A quizzical look comes over his face and it appears as though he's going to burst into laughter. “Can I use your phone for a second?” he asks. I'm taken aback, it being an odd request at the end of such a diatribe. I reach into my pant pocket, turn on my cell and hand it to Fairwin'. He promptly hurls it from our perch to the forest below. As it lands with a crack somewhere beyond sight, he hoists my oysters onto the rock and resumes his brisk pace up the trail.

“What the hell?” I call at his back, but he doesn't turn as he hollers his reply.

“I just saved a bee colony. You'll thank me next time you drink your tea with honey.”

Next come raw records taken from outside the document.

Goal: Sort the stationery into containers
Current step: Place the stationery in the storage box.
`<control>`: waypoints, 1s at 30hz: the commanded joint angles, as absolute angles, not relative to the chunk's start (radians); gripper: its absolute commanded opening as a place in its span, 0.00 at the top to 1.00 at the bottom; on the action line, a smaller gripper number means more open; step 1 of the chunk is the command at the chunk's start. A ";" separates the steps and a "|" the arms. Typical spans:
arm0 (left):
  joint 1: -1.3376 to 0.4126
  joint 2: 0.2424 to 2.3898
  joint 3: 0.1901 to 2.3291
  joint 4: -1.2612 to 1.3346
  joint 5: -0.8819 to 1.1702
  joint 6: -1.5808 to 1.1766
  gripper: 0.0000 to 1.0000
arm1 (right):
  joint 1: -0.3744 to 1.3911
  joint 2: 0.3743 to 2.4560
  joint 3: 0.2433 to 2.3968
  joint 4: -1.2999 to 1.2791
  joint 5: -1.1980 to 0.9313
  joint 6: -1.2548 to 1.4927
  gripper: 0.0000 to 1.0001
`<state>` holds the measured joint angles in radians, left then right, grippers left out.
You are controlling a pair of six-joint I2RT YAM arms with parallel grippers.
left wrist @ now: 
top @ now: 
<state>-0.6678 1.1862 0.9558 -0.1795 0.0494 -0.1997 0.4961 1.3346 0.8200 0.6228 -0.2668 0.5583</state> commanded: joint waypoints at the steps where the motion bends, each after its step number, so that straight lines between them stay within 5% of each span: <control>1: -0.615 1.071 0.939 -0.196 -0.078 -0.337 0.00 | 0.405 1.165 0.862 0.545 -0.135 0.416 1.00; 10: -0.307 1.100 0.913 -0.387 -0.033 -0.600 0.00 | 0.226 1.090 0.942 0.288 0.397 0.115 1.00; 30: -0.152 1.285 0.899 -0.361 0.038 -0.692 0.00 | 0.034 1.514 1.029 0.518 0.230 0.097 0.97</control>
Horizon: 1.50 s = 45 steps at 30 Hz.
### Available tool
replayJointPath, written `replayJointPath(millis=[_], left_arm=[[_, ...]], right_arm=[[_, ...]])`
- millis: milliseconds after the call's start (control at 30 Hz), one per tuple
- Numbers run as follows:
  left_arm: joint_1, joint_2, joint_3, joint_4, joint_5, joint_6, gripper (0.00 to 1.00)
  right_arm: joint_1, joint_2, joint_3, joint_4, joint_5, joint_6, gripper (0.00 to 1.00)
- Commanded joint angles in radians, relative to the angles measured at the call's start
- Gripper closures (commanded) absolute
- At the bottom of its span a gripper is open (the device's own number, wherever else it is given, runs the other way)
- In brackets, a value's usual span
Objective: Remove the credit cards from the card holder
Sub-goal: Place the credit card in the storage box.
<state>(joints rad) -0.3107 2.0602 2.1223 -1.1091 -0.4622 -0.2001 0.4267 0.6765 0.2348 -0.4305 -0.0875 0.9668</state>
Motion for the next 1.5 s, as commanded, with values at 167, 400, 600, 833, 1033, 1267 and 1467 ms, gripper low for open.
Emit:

I scurry up the rock, grab my two buckets, and hurry behind him, not quite incensed, but agitated by his arrogance, his impenetrable certainty. I catch up with him just as we come to what I suppose you'd think of as his yard, the space around the base of his fort, a circumference delineated by the fishing float strands hanging down from the fort's underside. Fairwin' drops his buckets by a fire pit to the outside of the perimeter, a heaping pile of shucked shells already forming a midden beside it.

“What the hell was the point in that?” I ask him, indignant. “I might've needed that in the near future. We did just have a major fucking earthquake Fairwin'. My home was buried under ten fathoms of water yesterday, and that phone is one of the only things I've got right now.”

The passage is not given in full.